## DIRECTIONS FOR THIS TASK
Copy the lines below, beginning with the one that contains "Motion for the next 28" and continuing through the final line, exactly as written and with no other lines.

[Items from a dataset]
=== Begin Enclosure ===

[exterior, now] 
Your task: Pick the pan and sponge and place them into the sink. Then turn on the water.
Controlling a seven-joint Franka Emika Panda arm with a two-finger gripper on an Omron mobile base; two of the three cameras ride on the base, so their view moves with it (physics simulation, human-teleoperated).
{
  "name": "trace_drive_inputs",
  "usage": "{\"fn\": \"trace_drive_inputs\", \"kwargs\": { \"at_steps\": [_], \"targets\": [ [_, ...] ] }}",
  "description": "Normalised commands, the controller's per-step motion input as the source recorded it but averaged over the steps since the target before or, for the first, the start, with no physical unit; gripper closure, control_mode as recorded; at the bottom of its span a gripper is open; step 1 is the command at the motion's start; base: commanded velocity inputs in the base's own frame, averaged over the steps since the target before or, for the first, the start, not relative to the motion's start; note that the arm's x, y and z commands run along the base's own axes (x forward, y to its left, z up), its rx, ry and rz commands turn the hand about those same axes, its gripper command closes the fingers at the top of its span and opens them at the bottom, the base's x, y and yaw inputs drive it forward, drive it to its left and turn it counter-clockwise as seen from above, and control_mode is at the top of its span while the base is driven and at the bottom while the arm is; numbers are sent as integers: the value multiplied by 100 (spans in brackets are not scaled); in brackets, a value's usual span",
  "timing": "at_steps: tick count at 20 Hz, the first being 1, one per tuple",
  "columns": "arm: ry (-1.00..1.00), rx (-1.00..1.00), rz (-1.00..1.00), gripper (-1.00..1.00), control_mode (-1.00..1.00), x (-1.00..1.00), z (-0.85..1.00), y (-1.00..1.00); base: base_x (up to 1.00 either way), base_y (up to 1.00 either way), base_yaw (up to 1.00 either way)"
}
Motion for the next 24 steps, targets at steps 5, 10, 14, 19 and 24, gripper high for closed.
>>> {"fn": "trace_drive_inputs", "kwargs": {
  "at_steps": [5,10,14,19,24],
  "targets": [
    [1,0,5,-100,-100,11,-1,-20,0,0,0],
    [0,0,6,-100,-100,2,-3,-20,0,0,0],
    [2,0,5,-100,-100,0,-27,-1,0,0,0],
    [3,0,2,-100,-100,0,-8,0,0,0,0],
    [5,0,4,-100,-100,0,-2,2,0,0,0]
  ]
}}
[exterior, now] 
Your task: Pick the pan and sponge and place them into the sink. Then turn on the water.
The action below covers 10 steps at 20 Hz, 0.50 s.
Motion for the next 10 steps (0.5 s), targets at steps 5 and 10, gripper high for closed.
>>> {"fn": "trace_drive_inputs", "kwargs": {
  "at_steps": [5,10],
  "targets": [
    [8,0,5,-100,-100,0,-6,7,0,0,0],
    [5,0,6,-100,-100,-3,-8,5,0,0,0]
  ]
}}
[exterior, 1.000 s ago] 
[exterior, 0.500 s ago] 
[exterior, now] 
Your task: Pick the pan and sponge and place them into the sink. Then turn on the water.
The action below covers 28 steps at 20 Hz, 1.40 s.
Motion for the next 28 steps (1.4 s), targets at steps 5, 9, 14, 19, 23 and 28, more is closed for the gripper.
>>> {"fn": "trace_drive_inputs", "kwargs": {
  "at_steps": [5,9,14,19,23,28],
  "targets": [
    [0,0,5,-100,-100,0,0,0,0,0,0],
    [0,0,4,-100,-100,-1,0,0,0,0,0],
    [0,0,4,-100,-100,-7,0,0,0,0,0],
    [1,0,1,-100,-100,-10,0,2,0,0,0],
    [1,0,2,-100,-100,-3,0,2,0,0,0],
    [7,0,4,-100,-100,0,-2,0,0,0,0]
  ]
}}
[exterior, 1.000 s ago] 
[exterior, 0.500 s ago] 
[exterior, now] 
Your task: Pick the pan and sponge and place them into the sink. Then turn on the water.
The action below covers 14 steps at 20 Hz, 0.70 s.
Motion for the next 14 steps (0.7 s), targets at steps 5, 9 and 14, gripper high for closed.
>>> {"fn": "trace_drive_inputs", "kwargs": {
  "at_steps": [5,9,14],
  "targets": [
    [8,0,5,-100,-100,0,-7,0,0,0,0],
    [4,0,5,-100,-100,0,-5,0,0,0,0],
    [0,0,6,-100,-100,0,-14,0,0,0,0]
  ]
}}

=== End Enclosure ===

## EXERCISE OUTPUT
Motion for the next 28 steps (1.4 s), targets at steps 5, 9, 14, 19, 23 and 28, more is closed for the gripper.
>>> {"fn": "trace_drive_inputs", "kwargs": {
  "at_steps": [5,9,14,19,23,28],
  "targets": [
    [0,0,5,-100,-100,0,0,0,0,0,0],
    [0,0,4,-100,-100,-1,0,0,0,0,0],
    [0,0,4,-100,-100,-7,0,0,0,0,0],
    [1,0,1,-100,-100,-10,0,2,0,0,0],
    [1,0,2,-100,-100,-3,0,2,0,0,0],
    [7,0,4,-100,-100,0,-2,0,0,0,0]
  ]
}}
[exterior, 1.000 s ago] 
[exterior, 0.500 s ago] 
[exterior, now] 
Your task: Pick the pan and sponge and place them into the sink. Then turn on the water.
The action below covers 14 steps at 20 Hz, 0.70 s.
Motion for the next 14 steps (0.7 s), targets at steps 5, 9 and 14, gripper high for closed.
>>> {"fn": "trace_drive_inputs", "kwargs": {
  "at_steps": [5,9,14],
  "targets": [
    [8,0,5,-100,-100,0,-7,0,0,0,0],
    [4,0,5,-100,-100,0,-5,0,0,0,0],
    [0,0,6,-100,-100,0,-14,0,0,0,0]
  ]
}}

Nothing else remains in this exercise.